Regardless of what you think, let’s all just get over the fact that if you have a sugar daddy or sugar baby, you are in a relationship. Sure, it’s an arrangement, but you’re dating each other. And with keeping that perspective in mind, you’re going to need to have some boundaries, just like you would in any other relationship. People can get weird with these types of relationships because they don’t consider them actual relationships and more of a getaway from their real lives. But, this is real life, baby. Though sugar dating is a no-strings-attached relationship, there are some boundaries that come along with it.

Respect is key

Aretha Franklin didn’t sing this word out letter for letter without reason. Sure, this is an arrangement, but without mutual respect, this relationship isn’t going to be enjoyable for either party. You’re in this relationship for a reason – maybe you want a couple extra pairs of Chanel shoes or perhaps some good looking company to have dinner with. But whatever your reasons are, establishing respect between you two will reinforce the boundaries that you made.

Get down to the basics

You’ll need to establish what your basic rules are, regardless if you’re a sugar daddy or sugar baby. Think of these questions when establishing your boundaries.

  • Do you want your sugar daddy/baby to know your name?
  • Do you want your sugar daddy/baby to know where you live?
  • Do you want your sugar daddy/baby to know where you work?
  • Do you want them to have access to your social media accounts?
  • Can they call you or text you out of your arranged meeting hours?
  • Can you post pictures of you two together?

You may not think of these questions nor think of them as a big deal in the beginning, but setting up these basic boundaries will give you both an understanding of how you two want the relationship to look like. Also, if these boundaries are crossed, you’ll be able to reimplement them with ease.

Saying no in the bedroom

The worst thing that can happen is that when you decide to be intimate, they come up with a list of things they like and don’t when you’re there. This has to be settled beforehand. What if you’re not sexually compatible? Perhaps your sugar daddy/baby is expecting some Fifty Shades of Grey action while you’re more of a vanilla person. 

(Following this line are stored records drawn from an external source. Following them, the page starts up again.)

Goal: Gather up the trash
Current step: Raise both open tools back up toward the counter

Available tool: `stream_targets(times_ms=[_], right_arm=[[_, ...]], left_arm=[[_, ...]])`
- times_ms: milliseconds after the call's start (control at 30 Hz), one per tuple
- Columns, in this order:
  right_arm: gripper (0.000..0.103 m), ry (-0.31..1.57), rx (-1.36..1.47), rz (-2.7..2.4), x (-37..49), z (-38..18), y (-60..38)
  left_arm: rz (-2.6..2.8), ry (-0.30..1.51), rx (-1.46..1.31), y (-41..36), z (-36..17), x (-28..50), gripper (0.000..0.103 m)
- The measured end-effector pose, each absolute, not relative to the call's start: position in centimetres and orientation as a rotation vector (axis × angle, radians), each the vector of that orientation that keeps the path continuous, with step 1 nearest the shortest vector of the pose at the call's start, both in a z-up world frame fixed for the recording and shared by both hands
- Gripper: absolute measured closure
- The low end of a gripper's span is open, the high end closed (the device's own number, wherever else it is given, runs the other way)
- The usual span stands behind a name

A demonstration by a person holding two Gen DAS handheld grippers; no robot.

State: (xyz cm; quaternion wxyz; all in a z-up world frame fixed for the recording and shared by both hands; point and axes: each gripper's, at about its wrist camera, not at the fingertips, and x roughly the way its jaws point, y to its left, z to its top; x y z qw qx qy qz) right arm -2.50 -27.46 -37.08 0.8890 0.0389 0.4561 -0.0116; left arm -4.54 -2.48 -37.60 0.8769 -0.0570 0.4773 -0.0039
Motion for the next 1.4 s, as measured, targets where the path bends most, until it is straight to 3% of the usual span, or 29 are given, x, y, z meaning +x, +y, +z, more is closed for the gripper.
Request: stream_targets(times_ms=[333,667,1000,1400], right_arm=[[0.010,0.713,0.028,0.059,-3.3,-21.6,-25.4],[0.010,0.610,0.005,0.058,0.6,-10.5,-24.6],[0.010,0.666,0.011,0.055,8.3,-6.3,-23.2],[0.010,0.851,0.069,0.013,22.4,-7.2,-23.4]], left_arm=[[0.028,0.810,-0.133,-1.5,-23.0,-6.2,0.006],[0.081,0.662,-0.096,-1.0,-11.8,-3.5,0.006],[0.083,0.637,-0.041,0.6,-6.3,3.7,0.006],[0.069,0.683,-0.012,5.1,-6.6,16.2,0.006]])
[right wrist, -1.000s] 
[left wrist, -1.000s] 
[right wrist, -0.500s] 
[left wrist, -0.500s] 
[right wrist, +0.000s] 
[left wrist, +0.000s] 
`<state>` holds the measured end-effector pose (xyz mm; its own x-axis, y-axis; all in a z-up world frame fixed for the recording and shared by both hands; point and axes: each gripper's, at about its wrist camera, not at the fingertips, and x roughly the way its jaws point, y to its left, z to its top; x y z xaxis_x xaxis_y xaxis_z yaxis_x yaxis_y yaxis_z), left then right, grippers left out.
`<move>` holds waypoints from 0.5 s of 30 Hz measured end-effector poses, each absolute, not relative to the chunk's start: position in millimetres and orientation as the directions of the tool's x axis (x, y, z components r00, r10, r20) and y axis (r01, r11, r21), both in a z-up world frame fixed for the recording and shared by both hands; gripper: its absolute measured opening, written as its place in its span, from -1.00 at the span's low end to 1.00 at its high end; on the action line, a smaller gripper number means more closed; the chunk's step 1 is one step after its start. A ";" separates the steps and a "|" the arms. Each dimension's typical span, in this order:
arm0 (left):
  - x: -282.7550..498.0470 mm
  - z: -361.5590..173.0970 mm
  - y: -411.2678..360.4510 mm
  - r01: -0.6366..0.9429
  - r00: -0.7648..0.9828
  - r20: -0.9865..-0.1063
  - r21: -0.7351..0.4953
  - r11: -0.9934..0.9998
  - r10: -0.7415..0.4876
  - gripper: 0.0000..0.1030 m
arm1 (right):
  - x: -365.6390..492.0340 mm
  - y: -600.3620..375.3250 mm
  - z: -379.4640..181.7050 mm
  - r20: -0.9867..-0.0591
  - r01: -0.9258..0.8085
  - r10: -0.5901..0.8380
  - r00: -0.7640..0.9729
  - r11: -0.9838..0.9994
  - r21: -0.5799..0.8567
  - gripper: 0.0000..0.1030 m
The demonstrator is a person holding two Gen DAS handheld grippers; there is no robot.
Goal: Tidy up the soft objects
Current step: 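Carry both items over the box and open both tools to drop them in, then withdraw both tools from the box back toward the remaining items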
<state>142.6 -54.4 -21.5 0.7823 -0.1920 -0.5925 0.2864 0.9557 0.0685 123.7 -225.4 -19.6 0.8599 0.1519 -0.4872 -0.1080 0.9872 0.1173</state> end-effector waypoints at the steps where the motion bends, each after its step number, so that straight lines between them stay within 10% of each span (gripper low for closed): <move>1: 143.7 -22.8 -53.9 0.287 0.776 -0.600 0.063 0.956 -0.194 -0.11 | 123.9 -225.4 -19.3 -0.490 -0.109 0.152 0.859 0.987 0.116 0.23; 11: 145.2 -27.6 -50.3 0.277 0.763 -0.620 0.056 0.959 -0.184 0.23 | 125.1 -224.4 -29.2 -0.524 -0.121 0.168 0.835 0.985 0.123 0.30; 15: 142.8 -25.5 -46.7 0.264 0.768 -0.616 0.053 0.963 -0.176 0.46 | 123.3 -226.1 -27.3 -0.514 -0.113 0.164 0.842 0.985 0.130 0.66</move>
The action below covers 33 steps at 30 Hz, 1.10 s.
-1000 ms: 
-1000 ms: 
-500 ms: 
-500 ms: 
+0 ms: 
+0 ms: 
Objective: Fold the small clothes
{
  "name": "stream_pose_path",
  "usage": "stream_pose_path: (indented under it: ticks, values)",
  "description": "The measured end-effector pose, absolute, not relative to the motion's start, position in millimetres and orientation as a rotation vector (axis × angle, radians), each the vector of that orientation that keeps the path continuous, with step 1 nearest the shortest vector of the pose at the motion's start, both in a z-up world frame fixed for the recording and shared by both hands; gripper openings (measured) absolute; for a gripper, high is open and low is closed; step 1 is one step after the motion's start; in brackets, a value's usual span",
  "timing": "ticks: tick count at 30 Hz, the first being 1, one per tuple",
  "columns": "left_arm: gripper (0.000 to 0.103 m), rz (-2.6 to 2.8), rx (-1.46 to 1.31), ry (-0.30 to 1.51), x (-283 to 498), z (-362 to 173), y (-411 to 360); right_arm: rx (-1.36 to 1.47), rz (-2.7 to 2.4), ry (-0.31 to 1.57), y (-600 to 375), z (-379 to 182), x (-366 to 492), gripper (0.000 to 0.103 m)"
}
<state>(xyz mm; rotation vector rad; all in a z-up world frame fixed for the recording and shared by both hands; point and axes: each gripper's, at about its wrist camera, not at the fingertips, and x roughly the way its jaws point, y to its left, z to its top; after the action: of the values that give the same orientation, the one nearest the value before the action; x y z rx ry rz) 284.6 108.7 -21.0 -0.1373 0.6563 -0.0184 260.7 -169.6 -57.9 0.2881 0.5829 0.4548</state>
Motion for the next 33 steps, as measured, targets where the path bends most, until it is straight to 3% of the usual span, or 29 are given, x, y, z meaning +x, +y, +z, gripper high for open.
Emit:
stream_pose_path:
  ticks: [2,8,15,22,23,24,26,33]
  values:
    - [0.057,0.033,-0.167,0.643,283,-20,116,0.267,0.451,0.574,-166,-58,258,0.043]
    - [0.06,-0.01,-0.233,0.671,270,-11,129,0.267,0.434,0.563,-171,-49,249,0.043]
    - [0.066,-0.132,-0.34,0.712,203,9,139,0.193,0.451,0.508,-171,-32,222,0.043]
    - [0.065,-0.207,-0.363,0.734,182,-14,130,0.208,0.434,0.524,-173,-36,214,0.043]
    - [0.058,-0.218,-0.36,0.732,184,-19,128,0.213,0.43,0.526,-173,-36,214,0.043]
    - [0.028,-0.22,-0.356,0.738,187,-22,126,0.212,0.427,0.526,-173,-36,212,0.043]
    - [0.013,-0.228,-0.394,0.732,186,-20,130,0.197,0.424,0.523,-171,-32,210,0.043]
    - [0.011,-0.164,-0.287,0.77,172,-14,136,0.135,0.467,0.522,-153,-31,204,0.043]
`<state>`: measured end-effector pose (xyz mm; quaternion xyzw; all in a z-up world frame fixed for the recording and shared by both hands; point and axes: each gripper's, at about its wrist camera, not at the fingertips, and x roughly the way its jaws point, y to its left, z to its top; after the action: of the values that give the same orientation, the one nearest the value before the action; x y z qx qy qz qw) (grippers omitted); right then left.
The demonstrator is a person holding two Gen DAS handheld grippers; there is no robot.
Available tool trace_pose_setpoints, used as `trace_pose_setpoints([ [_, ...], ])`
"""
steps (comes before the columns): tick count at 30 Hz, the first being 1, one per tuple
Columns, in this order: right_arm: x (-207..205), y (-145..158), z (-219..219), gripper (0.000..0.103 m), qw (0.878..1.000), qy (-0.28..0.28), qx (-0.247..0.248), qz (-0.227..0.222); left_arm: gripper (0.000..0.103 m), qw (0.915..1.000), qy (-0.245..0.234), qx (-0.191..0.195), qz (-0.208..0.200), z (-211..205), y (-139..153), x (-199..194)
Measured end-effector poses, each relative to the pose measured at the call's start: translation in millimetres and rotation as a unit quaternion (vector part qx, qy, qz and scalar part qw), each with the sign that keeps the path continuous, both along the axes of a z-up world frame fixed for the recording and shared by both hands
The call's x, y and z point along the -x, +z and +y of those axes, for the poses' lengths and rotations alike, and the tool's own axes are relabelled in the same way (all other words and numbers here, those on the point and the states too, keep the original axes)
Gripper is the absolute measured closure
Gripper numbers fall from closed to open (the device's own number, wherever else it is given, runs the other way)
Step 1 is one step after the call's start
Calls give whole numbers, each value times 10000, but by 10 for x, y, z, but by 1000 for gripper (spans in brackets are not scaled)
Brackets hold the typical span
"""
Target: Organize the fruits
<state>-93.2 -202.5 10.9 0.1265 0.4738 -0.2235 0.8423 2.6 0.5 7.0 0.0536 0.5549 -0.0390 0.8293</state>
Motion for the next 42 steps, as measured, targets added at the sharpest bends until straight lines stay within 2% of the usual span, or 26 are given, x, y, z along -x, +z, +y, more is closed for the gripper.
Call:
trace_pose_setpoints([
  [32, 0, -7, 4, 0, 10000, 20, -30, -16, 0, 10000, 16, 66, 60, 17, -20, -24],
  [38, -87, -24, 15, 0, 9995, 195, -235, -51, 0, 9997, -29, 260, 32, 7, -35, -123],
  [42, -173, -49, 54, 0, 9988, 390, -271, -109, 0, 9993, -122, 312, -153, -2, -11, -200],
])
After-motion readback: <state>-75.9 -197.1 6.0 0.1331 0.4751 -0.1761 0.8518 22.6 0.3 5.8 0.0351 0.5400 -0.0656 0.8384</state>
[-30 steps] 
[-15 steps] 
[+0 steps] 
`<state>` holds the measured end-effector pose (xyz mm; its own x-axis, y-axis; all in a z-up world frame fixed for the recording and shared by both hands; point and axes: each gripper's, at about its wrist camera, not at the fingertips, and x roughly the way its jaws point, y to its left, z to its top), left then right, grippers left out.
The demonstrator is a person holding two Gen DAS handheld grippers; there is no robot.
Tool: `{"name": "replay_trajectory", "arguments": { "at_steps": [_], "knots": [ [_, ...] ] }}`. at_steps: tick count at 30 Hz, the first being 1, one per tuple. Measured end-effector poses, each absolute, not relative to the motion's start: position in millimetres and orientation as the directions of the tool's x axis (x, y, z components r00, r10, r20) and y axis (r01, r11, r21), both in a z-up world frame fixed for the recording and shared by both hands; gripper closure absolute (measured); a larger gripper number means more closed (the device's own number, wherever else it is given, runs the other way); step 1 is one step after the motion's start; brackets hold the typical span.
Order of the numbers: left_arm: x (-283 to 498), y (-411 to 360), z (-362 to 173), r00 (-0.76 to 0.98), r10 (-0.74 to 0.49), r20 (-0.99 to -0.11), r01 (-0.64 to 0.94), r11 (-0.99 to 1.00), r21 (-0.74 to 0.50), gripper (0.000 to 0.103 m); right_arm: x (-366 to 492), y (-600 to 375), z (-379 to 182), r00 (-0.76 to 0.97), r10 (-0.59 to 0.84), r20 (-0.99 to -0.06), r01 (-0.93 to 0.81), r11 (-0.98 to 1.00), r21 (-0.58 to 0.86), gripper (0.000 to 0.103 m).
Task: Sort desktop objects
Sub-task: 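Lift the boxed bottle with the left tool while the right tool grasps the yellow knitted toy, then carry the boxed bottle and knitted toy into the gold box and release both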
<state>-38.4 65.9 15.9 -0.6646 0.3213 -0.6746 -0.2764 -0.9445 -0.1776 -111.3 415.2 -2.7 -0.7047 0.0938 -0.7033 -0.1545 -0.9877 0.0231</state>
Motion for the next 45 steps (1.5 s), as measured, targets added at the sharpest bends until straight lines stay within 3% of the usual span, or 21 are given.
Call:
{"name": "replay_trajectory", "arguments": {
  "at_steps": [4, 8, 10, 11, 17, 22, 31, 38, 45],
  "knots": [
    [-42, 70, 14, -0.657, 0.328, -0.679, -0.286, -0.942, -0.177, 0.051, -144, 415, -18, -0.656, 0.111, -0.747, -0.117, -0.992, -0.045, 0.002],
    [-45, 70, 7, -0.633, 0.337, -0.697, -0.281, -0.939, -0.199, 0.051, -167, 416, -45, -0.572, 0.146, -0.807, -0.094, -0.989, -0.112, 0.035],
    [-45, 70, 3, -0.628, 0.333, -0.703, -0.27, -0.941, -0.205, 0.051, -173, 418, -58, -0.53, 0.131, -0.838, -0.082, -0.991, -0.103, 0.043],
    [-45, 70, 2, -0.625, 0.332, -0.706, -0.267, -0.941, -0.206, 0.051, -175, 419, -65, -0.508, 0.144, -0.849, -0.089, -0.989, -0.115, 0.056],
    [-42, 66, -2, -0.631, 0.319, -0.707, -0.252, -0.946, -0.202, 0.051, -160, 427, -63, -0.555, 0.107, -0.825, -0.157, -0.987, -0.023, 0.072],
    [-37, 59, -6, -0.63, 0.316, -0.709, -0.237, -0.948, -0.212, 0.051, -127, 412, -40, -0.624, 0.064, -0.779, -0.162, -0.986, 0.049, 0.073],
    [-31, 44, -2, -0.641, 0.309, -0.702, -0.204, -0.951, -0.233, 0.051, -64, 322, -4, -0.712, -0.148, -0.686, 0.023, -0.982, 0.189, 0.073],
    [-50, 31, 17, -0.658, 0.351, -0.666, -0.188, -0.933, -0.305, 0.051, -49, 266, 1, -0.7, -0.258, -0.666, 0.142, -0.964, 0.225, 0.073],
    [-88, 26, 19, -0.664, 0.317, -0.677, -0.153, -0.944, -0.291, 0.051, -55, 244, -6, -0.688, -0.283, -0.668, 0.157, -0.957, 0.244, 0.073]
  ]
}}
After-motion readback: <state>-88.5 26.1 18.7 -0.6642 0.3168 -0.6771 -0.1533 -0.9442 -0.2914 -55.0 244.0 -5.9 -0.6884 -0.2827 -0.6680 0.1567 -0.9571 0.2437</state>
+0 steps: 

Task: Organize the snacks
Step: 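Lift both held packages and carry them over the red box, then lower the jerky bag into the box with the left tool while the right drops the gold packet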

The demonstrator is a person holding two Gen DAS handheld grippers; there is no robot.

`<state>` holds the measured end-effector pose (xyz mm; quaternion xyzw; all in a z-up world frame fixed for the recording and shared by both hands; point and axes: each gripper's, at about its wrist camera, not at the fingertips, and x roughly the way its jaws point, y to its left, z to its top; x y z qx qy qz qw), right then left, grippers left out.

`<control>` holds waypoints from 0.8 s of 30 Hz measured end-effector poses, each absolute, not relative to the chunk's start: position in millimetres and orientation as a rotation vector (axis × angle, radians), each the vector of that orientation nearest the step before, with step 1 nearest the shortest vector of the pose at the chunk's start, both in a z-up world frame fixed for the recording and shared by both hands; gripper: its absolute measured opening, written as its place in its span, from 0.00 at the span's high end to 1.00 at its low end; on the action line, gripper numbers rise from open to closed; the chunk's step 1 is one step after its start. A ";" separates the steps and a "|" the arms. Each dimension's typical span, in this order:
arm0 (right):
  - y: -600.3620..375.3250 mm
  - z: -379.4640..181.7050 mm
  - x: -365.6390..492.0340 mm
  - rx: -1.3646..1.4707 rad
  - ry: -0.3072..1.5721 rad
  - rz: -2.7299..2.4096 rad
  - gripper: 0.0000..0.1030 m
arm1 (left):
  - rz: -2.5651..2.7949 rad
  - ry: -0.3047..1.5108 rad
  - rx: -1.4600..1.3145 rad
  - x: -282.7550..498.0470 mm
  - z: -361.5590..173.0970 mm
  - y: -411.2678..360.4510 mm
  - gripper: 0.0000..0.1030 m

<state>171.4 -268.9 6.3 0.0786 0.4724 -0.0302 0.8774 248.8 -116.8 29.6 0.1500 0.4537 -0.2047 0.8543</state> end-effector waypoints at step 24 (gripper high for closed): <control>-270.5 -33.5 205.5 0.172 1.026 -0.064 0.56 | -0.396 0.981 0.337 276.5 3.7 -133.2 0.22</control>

At the end of the day, communication and consent are key. In your sugar relationship, it’s crucial that you take the time to communicate your needs and requests. Just because you’ve both communicated your wants and needs, it still doesn’t mean a yes unless consent is given on both sides. Sure, it may be a little awkward for you, but if you’re honest and straight up in the beginning, then you’ll be well on your way to a respectful sugar relationship.